Willy and the Poor Boys: Creedence Clearwater Revival
Fantasy Records, 1969.

One of rock and roll's great forgotten albums,1 Willy and the Poor Boys is possibly CCR's greatest album. Not unlike the Beatles' Sgt. Pepper's Lonely Hearts Club Band of two years before, this album is done in a persona not of the band itself--namely, of Willy and the Poor Boys, a group of four kids sitting on the corner of the courthouse, singing songs for spare change.

This album is sonically less dark than Green River, as it moves more into the blues/country vein, but also more political than previous albums: it addresses Vietnam with "Fortunate Son" and "Effigy." "Effigy" is interesting, as it combines blues with psychedelia, while expressing the nation's growing disatisfaction with the war:

Last night
I saw the fire spreadin' to
The palace door.
Silent majority
Weren't keepin' quiet
Anymore.

While "Fortunate Son" attacks the time-honored practice of sending working class and poor sons off to war while the rich kids get deferments or strings pulled for them by their powerful parents:

Some folks are born made to wave the flag,
Ooh, they're red, white and blue.
And when the band plays "Hail to the chief",
Ooh, they point the cannon at you, Lord,
It ain't me, it ain't me, I ain't no senator's son

What makes these songs successful, though, was Fogerty's refusal to name names--he takes a situation, but broadens the issues until we see that these are universal problems not contained just to one war, or one government.

The album can best be understood as the culmination of John Fogerty's love for the South (though he was from San Francisco) and America in general. There are covers of old blues songs ("Midnight Special" "Cotton Fields"), a country jam ("Poorboy Shuffle") and a blues jam ("Side O' the Road"), and the inimitable "Down on the Corner"--a pretty joyous song that evokes sitting in the town square and listening to the local boys jam away on homemade instruments. It is a sort of mythical America, a world of Huck Finn and Jack Kerouac.
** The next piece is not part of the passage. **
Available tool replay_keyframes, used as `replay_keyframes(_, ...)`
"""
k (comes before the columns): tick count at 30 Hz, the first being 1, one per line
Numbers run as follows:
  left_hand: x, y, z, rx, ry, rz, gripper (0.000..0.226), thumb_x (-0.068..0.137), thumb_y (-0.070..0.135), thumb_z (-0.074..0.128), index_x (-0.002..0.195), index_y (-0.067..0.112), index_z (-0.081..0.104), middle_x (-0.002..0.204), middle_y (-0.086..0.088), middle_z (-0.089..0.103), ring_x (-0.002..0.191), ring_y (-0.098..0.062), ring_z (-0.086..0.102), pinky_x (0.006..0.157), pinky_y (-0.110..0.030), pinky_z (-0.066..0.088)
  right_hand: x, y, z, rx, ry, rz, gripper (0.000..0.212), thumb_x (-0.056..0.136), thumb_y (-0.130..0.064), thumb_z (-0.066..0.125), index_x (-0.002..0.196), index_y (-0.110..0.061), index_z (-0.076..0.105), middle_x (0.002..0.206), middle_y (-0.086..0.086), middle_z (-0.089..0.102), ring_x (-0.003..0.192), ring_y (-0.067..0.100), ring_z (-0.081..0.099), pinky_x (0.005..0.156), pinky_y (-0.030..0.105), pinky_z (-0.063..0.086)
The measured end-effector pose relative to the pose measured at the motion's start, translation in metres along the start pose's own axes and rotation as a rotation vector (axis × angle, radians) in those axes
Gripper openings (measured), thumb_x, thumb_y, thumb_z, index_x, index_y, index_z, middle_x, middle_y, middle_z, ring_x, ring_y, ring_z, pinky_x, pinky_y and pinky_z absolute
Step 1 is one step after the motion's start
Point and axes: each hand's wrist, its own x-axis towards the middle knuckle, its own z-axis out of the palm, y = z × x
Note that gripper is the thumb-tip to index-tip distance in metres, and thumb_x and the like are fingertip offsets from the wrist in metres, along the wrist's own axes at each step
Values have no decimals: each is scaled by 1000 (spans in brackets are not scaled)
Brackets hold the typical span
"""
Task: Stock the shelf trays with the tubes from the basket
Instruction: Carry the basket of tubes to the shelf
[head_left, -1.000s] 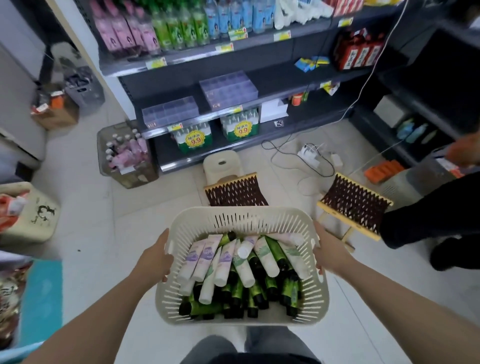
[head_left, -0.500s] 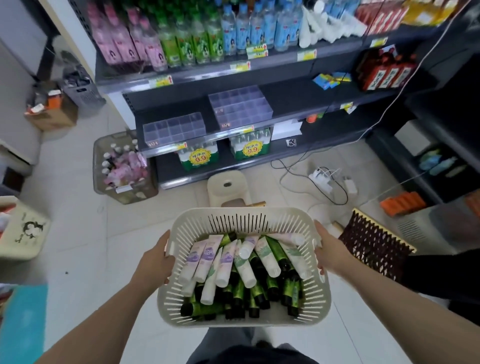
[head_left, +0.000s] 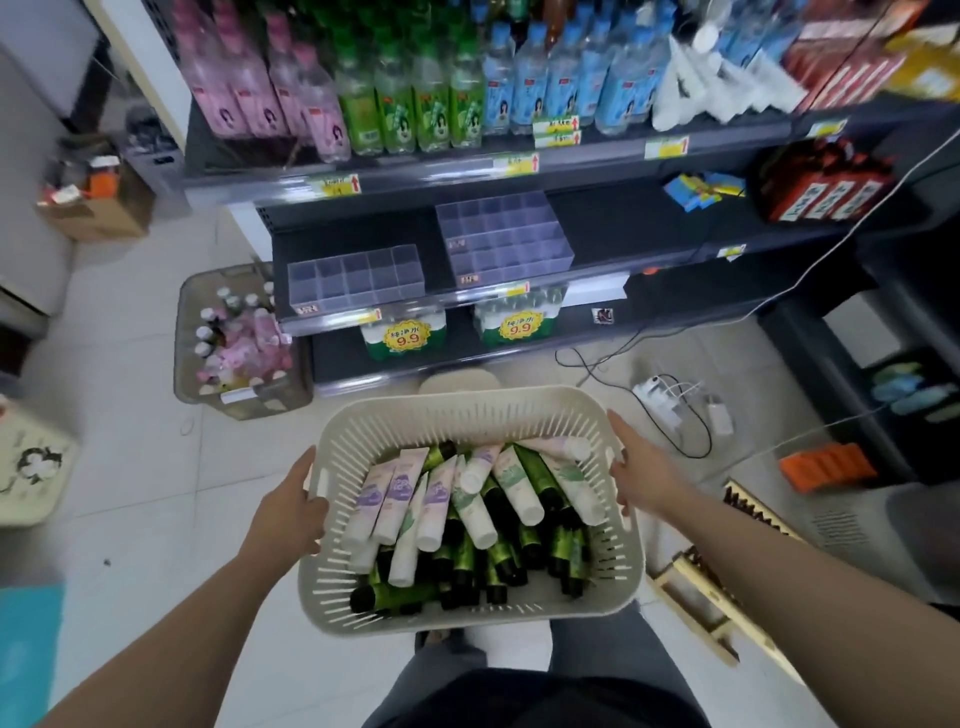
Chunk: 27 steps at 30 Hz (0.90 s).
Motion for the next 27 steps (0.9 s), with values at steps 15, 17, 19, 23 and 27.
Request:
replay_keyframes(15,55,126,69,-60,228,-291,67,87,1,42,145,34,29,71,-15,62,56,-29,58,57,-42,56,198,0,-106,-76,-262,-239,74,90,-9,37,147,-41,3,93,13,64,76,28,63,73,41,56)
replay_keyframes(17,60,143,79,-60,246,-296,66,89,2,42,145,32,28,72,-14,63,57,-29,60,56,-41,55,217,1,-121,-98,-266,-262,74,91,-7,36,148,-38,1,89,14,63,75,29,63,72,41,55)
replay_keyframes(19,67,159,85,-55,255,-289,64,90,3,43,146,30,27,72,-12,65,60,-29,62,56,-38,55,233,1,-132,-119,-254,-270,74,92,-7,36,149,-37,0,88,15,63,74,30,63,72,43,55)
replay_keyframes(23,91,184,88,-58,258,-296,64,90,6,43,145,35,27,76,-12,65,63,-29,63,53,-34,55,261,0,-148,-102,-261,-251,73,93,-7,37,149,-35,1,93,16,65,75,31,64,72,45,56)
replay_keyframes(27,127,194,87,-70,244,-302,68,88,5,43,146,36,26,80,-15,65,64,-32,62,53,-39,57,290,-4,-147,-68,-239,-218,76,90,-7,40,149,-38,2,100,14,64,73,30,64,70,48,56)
But the songs chosen also reflect the darkness of rural--and thus Southern (though believe me, I'm from PA, and we have a rather virulent form of racism here too)--America, and thus truly America itself. "Cotton Fields" evokes that most famous cash crop of the South, while "Midnight Special" is about black convicts on a chain gang; it's best known a Leadbelly song. In fact, Leadbelly's spirit is all over this album--evoking swamps and sharecropping, prison and release, anger at the rich and privileged. This is best seen in Fogerty's own composition, "Don't Look Now (It Ain't You or Me)":

Who will take the coal from the mines?
Who will take the salt from the earth?
Who'll take the promise that you don't have to keep?
Don't look now, it ain't you or me.

This song was later covered by the Minutemen, a band who actually were the spiritual heirs to CCR. It's on Double Nickles on the Dime, another brilliant ablum.
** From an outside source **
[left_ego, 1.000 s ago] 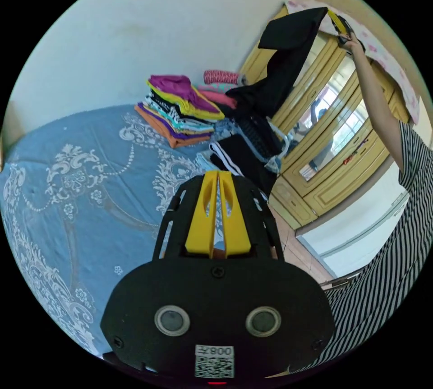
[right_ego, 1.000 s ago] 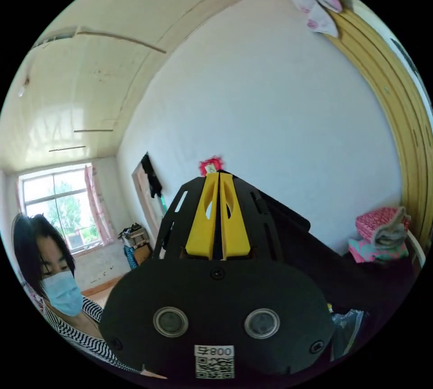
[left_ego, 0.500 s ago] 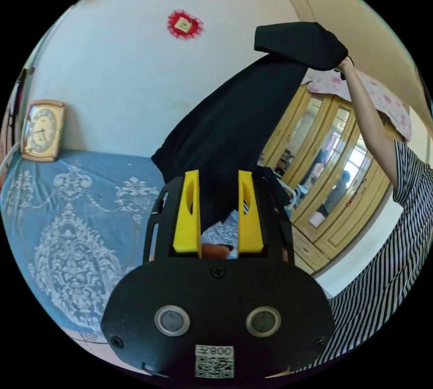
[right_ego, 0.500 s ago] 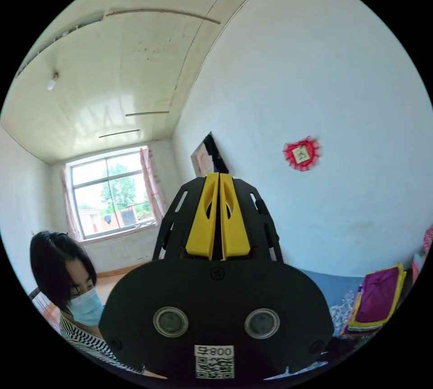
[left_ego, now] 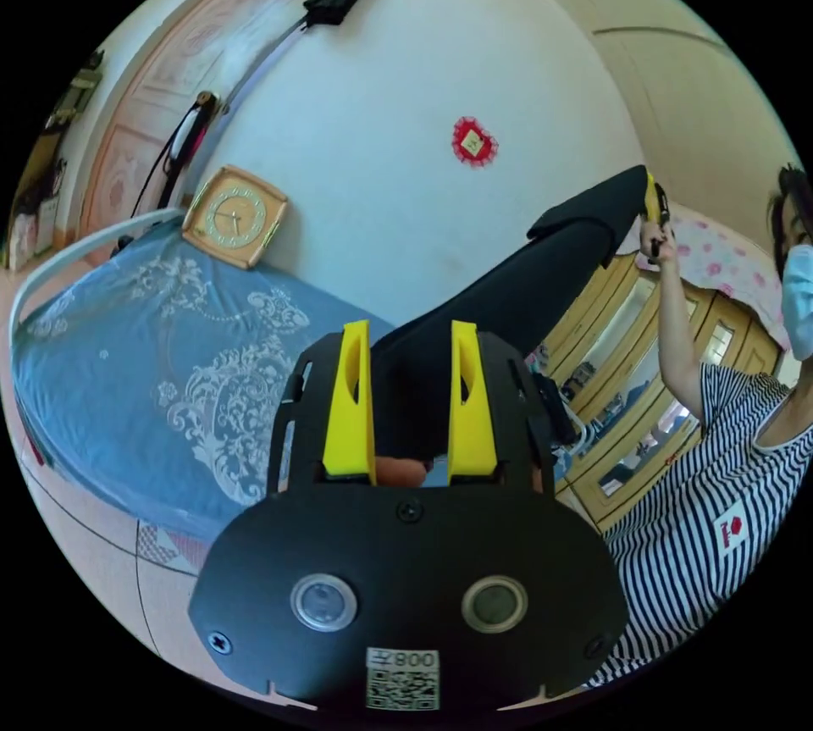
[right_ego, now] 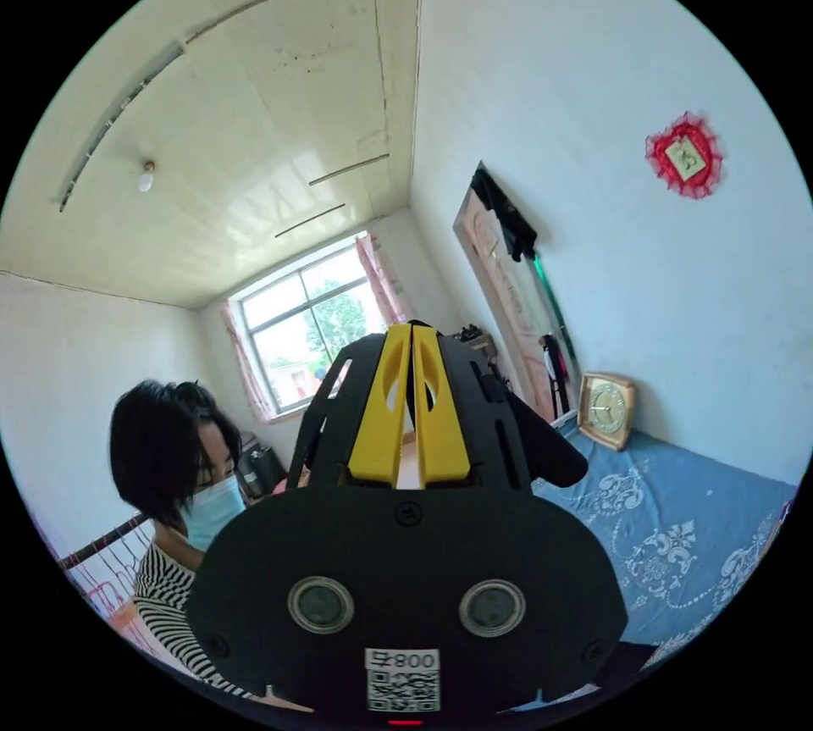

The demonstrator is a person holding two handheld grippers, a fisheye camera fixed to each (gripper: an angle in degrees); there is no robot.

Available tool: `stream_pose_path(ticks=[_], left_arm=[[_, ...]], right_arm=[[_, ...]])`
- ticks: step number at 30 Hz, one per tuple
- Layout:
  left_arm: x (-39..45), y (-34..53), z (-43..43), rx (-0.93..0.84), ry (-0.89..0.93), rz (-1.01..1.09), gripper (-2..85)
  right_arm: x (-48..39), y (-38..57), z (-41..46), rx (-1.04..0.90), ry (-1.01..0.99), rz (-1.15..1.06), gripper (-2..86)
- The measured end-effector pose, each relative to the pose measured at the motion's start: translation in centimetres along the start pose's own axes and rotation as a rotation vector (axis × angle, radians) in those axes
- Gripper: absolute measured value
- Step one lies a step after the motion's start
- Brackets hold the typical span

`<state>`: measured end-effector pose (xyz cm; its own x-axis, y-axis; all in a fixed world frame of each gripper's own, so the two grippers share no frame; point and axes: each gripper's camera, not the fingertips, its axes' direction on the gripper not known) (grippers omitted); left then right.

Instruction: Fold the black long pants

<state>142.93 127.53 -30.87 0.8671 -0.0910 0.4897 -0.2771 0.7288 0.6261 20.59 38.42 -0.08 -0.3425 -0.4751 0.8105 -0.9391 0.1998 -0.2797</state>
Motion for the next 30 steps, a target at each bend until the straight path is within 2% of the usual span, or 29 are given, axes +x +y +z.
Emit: stream_pose_path(ticks=[8, 16, 25, 30], left_arm=[[-6.7, 6.5, 6.4, -0.235, 0.073, -0.069, 14.2], [-7.9, 11.7, 16.2, -0.561, 0.229, 0.080, 14.4], [-9.4, 16.3, 21.7, -0.748, 0.270, 0.125, 14.5], [-9.3, 17.4, 22.1, -0.719, 0.376, 0.122, 14.3]], right_arm=[[-3.2, 6.0, 2.2, -0.094, -0.001, -0.023, 0.0], [-5.1, 10.6, -0.2, -0.038, 0.124, 0.035, 0.0], [-6.6, 14.5, 0.2, -0.016, 0.165, 0.066, 0.0], [-7.0, 17.3, 1.0, 0.006, 0.154, 0.085, 0.1]])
  1. Down on the Corner (Fogerty) - 2:47
  2. It Came Out of the Sky (Fogerty) - 2:56
  3. Cotton Fields (Leadbelly) - 2:54
  4. Poorboy Shuffle (Fogerty/Fogerty) - 2:27
  5. Feelin' Blue (Fogerty) - 5:05
  6. Fortunate Son (Fogerty) - 2:21
  7. Don't Look Now (It Ain't You or Me) (Fogerty) - 2:12
  8. The Midnight Special (Traditional) - 4:14
  9. Side O' the Road (Fogerty/Fogerty) - 3:26
  10. Effigy (Fogerty/Fogerty) - 6:31

1. To the noder who softlinked people who don't know what the word "forgotten" means--I call it "forgotten" because unlike albums like Revolver or Sticky Fingers or Dark Side of the Moon or The Velvet Underground and Nico, this isn't an album that many people talk about, but which had an impact at the time, and still can be listend to without sounding dated. Hense, it is forgotten.